With days to go for the opening ceremony of the Tokyo Olympics, anti-Games protests by locals continued unabated.
Japan has recorded more than 838,000 cases of COVID-19 and around 15,000 deaths. Host city Tokyo confirmed 727 cases on Monday, and the seven-day moving average was just over 1,100.
About one-third of Japan’s population has had at least one vaccination shot and about 22% are fully vaccinated.
As COVID-19 cases rise in Tokyo, however, public concern has grown that hosting an event with tens of thousands of overseas athletes, officials and journalists could accelerate infection rates in Japan’s capital and introduce variants that are more infectious or deadlier.
There have also been 58 cases of Olympics-related positive cases that have been recorded since athletes and officials started arriving in Japan.
Days before the opening ceremony in Tokyo, 68% of respondents in an Asahi newspaper poll this week expressed doubt about the ability of Olympic organisers to control coronavirus infections, with 55% saying they were opposed to the Games going ahead.
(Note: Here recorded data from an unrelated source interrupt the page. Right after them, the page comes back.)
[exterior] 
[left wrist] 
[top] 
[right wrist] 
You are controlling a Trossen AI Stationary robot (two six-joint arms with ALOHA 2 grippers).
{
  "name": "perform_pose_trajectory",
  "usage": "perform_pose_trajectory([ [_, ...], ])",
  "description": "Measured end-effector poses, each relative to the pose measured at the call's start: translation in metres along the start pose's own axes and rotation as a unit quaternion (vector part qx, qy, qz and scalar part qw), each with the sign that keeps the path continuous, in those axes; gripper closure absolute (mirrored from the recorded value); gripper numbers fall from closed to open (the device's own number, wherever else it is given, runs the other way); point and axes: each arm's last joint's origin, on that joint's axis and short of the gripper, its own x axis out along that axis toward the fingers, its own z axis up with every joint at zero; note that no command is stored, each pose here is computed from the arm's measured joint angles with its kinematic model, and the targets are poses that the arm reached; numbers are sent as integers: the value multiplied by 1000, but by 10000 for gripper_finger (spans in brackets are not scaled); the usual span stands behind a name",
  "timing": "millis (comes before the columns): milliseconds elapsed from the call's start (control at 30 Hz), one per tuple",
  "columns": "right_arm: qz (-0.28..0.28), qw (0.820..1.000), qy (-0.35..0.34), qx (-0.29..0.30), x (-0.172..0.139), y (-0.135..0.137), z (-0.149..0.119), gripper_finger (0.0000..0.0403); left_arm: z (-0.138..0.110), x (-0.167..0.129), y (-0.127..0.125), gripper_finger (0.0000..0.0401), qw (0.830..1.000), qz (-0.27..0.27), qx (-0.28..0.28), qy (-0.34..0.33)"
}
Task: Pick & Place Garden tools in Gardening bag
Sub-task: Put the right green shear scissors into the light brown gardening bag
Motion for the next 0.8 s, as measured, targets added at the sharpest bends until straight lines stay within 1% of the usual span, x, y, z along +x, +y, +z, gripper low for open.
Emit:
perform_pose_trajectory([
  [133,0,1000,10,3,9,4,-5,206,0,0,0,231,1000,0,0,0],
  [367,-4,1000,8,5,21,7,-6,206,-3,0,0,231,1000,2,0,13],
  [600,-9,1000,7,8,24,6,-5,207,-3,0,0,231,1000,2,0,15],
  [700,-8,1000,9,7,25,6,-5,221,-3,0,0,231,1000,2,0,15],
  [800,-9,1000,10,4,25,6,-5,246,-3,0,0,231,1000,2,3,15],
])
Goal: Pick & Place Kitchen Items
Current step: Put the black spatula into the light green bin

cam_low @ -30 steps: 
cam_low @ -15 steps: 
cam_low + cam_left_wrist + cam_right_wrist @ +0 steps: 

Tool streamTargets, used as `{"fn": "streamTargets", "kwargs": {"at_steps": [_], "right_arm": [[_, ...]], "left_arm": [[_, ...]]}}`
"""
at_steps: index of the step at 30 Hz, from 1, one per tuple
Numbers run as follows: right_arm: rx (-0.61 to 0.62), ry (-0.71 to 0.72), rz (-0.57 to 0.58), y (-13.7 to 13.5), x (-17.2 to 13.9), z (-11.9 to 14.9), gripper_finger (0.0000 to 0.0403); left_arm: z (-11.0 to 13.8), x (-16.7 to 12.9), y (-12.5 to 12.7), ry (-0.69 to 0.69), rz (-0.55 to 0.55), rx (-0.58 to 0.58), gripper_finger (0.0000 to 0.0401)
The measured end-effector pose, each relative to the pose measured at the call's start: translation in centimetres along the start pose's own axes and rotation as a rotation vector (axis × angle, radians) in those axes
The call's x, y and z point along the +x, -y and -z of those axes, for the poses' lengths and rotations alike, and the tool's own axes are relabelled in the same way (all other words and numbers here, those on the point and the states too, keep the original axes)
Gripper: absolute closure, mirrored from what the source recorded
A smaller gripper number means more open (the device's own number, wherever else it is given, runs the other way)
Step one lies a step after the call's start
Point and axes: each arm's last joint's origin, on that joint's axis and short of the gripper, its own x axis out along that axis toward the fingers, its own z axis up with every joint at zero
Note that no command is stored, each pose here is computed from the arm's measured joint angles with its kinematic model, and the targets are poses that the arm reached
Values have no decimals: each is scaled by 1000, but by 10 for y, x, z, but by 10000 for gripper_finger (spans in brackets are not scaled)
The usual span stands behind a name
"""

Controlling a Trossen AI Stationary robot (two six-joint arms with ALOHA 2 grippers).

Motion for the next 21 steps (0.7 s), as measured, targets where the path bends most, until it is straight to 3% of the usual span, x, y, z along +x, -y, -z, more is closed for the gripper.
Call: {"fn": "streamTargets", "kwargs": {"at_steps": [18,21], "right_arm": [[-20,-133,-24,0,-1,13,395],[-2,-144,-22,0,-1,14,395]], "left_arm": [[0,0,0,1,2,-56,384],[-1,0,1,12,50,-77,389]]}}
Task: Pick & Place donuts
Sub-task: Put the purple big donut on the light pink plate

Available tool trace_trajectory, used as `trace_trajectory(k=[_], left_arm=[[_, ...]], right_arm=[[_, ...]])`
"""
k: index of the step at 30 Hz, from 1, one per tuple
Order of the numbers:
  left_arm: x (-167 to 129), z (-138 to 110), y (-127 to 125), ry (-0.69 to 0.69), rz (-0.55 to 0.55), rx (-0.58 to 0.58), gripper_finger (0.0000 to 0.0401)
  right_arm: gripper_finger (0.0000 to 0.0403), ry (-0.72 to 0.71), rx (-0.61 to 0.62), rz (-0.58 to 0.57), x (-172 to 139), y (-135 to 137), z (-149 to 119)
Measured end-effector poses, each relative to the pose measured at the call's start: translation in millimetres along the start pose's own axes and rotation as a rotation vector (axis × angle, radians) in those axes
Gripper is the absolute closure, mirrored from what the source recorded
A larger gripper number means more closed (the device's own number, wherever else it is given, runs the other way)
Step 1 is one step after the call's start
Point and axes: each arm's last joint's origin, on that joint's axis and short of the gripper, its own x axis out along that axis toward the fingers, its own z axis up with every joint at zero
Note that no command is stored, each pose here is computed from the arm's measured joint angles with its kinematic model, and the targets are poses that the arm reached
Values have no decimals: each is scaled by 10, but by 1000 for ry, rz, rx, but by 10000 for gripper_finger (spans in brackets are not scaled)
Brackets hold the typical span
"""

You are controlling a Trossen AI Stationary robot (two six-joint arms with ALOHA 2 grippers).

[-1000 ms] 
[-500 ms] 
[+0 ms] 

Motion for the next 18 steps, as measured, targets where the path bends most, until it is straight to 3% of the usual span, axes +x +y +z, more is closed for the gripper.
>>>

Comments by International Olympic Committee chief Thomas Bach and other IOC officials have in the runup to the Games sparked outrage on social media in Japan for appearing to dismiss concerns about the pandemic.
Organisers have promised to keep the Games “safe and secure” with an Olympic “bubble” that limits participants’ movements and mandates frequent testing, but experts see gaps.
The first major test of how an Olympics can be held in the midst of a pandemic may well come on Thursday in the men’s soccer tournament when Japan face a South Africa side that could struggle to field 11 players due to the novel coronavirus.
Japanese Prime Minister Yoshihide Suga – who has seen his support rate slide since he took office last September, largely due to his handling of the pandemic, promised organisers would implement all necessary measures to have safe Games even without spectators.
“But the significance of Tokyo will not be reduced by this,” Suga said in a brief address. “Now is the time to unite.”